Joris Iven |
Selbstportrait
Ich stehe mit meinem Leib in einem Schaufenster und er sagt: “Ich habe meine Erinnerungen verloren.”
Sie haben mein Hirn aus meinem Haupt geholt – einfach lang eine Ohr. Ich hör jetzt besser als vorher, aber ich merke mir nichts. Ich brauche nichts merken. Ich muss nur im Schaufenster stehen.
Sehr fremde Passanten ziehen an mir vorbei. Jeder ist mir fremd – meine Kinder, deren Mutter, meine Mutter.
Gestern, oder der Tag früher, dachte ich dass ich keine Kinder habe, dass sie keine Mutter hatten, und ich ebenso.
An das was der Besuch den Tod nennt habe ich eine vage Erinnerung.
Nach dem Erwachen aus dem tiefsten Schlaf stehe ich als sprechende Puppe in einem Schaufenster und die ersten Worte von mir sind Körper, Kontakt, Blaulichter, in dieser Reihefolge, mit nichts verbunden, ohne eine Bedeutung.
Ich stehe in einem Schaufenster das bekannte Resultat eines totgeschwiegenen Experimentes. Ich werde unter das Messer gelegt, mit meinem Knie in Siena, mit meiner Hüfte in Houston, mit meinem Arm in Amsterdam.
Über mein Hirn hat man sich den Kopf zerbrochen – ich habe vergessen in welcher Stadt das stattfand.
Durchaus, hinter geraden Narben werden missglückte Operationen verborgen.
Wo Narben gekerbt angebracht werden verläuft die Heilung sacht.

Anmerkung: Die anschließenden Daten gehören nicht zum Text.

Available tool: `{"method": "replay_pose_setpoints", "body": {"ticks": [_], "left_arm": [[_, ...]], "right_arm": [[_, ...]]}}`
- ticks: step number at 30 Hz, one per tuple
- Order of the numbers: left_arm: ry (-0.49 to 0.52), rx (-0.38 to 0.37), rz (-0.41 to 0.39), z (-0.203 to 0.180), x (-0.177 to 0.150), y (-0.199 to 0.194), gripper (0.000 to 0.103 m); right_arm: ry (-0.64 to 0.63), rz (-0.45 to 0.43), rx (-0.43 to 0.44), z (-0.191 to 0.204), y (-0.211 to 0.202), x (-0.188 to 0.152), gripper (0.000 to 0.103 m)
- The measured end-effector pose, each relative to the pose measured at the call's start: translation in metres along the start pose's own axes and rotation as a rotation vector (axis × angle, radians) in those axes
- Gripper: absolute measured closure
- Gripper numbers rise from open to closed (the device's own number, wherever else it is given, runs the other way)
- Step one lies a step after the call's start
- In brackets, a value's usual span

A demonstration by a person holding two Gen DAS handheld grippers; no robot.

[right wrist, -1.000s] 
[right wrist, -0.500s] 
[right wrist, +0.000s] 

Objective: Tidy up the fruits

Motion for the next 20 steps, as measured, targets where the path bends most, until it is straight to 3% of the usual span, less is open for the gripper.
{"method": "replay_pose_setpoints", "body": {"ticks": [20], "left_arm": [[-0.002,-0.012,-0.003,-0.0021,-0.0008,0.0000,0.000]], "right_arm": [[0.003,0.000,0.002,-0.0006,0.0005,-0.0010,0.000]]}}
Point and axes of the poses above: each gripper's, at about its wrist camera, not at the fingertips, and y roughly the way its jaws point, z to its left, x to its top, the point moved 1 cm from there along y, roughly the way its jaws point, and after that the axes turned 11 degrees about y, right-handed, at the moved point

An das was der Besuch den Tod nennt habe ich eine vage Erinnerung.
Ich stehe im Schaufenster mit meinem Haupt Das ab jetzt umgetauft ist in Gemüsegarten. Auf meinem Kopf wachsen Erdbeeren, dann Tomaten und immer auch lange Stangen Poree. Ich kann da nicht mehr hin.
Ich friemel an den Fäden in meinem Kopf und ziehe da einen, zwei, los, aus, vorbei.
Meine Arme werden an die Bettstangen gebunden, meine Füsse fest zusammen mein Korpus am Gestell.
Ich kann meiner Strafe nicht entgehen.
An das was der Besuch den Tod nennt habe ich eine vage Erinnerung.
Ich stehe im Schaufenster als Fleisch gewordener Schatten von mir selbst der sich auf zerbrechlichen Beinen sehr schwer in Stand halt und sich in seinem Innern fortwährend durchspült mit Blut.
Die Schritte voran kommen vielleicht später noch mal.
Wer ist einmal im Stande wobei denn auch die turmhohen Worte jetzt oder nie auszusprechen?
An das was der Besuch den Tod nennt habe ich eine vage Erinnerung.
Ich stehe in einem Schaufenster als Schwimmer in Badehose und werde an einem Stuhl in das Wasser gelassen.
Ich kann nicht schwimmen, aber muss stehen und gehen.
Mit trägem Getrappel nehme ich die Meter, bestätige ich mein Bestehen. Ich komme dahin.
Nach dem Üben mit Partnern stehe ich als Fahnenträger in einem Schaufenster, telefoniere mit dem Handy mit der Fernbedienung am Fernseher und rufe Putzfrauen, Betreuer und Krankenschwestern. Jeder steht zu meiner Verfügung.
An das was der Besuch den Tod nennt habe ich eine vage Erinnerung.
Ich stehe mit meinem Körper in einem Schaufenster und bin umringt durch Gliedmassen aus Gips, durch Stühle die rollen, durch leere Häupter die zerbersten in ihrer Nutzlosigkeit. Ich verliere mich nicht.
* * *
Ich werd durch Umstände – absolut und abwechelnd, der Zustand leidlich, das Heute hier und jetzt – gegen besseres Wissen und nicht aus freiem Willen transformiert zu dem schlimmen Schizophrenen der ich jetzt wohl bin.
Immer wieder wenn ich mich an meine neue Form gewöhne – mit Haken und mit Augen, mit Schrauben und mit Platten wieder ineinandergebaut. Immer wieder wenn ich mehr oder weniger aktzeptiere dass ich so sein soll wie ich bin entdecke ich wieder etwas Anderes. Ich funktioniere nicht mehr, so wie ich dachte dass ich funktionieren sollte, als ob es das wäre was ich wollte, als wäre das meine Wahl.
Ich werde probieren aufzugeben nur zu sein wie ich war.
Ich schaue voller Zweifel um mich und finde vielleicht etwas in meinem Schatten wovon ich denke: das kommt mir noch gerade recht.
Ich wachse überwiegend willenlos mit mit dem der ich werden soll.